New Zealand concede their analysis of the Sydney Cricket Ground was woefully askew, helping Australia romp to victory in the Twenty20 international tri-series opener.

Expecting a decent batting track which might aid the spinners, New Zealand were pleased when asked to bat first. But the mood swiftly turned to horror as towering paceman Billy Stanlake struck three times early and they limped to 117 for nine.

The hosts overcame a poor start of their own, reaching a rain-reduced target of 96 for three with 21 balls to spare.

Veteran batsman Ross Taylor admitted they didn't read the two-paced nature of the track, which made timing difficult, particularly from the ballooning slower deliveries.

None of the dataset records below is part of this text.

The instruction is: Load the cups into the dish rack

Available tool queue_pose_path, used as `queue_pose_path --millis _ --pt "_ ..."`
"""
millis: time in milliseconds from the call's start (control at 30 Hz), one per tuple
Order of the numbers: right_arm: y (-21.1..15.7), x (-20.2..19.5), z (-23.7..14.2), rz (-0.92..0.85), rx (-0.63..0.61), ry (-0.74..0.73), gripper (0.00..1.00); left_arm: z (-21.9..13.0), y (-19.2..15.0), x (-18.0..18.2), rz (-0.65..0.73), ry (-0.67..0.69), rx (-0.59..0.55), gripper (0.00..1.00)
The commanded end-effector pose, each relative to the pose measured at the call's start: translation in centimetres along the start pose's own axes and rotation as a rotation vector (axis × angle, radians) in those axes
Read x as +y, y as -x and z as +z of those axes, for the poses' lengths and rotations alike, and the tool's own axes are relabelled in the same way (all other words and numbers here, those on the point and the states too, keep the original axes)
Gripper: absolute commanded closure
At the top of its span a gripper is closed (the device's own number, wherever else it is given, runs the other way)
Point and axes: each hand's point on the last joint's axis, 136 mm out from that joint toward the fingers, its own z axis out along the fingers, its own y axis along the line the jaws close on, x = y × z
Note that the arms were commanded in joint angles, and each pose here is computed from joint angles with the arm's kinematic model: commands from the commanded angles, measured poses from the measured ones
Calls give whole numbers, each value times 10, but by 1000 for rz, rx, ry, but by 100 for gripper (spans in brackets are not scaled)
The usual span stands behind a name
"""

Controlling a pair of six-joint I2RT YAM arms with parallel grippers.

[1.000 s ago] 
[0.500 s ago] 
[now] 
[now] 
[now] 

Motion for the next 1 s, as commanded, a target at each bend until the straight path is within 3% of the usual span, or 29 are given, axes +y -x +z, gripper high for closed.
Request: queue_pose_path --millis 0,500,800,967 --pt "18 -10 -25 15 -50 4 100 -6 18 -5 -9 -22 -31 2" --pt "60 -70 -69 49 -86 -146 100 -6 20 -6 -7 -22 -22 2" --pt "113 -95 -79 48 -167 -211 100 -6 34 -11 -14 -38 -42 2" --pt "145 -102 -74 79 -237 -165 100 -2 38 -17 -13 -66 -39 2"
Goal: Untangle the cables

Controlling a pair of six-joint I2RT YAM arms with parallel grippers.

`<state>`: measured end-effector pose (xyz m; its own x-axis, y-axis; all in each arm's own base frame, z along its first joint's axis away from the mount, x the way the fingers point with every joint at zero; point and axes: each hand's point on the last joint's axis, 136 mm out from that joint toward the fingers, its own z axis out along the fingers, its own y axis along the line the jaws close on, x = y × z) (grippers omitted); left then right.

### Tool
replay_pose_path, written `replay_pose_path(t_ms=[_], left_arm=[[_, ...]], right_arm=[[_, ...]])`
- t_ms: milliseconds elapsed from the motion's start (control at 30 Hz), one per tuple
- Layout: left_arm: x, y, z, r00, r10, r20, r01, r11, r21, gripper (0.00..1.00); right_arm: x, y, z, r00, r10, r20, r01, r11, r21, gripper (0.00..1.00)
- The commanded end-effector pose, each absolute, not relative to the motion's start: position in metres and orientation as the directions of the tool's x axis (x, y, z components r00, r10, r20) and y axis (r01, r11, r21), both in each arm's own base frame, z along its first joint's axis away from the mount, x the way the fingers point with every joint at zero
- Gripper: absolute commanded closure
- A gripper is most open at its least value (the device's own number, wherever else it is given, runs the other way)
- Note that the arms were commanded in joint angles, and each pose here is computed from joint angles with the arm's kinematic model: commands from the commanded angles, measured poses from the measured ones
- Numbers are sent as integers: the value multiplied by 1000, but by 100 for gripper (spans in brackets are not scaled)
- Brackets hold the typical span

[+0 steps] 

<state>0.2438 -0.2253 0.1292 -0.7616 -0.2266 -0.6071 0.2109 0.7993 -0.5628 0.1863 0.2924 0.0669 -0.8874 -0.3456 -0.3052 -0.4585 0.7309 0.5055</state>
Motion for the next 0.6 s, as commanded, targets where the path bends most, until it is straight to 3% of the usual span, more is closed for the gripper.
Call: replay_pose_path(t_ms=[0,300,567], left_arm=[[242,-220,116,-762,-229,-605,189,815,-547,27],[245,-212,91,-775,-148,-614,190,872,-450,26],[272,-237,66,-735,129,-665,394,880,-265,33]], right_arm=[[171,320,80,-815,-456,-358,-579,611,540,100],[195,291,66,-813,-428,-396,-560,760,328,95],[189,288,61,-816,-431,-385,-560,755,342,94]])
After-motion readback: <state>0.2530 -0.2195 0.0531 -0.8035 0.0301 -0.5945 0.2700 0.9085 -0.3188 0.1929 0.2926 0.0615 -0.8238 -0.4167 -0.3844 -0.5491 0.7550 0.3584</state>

"We pride ourselves on assessing the conditions and [on Saturday night] we weren't able to do that," he said. "Clearly there was a little bit in the wicket in those first few overs.

"We weren't able to soak that up and put a competitive score on the board. Every time we lost a wicket, we had to try and hold back and take it as deep as possible."

Taylor believes 140 might have stretched the hosts but reaching that score was unfeasible after openers Colin Munro and Martin Guptill fell to the pace of Stanlake and skipper Kane Williamson exited for a painful eight off 21 balls.

Taylor also struggled for timing with his 24, leaving it up to Colin de Grandhomme (38 not out off 24 balls) to provide the only clean hitting. The allrounder's three sixes all travelled high into the SCG stands, continuing his brutal summer of batting.

Taylor admired the batting of Chris Lynn (44 off 33) and Glenn Maxwell (40 not out off 24) after Australia were reduced to 10 for two.

"They were able to get boundaries. There were a lot of dot balls in between but they were able to release the pressure every now and then."

Spinners Mitchell Santner and Ish Sodhi didn't have the desired effect, leaving New Zealand with plenty to ponder ahead of a 10-day break.

Australia face England twice in the next two tri-series matches before New Zealand host the English in Wellington and Hamilton, bisected by a clash with Australia in Auckland. The final is at Eden Park on February 21.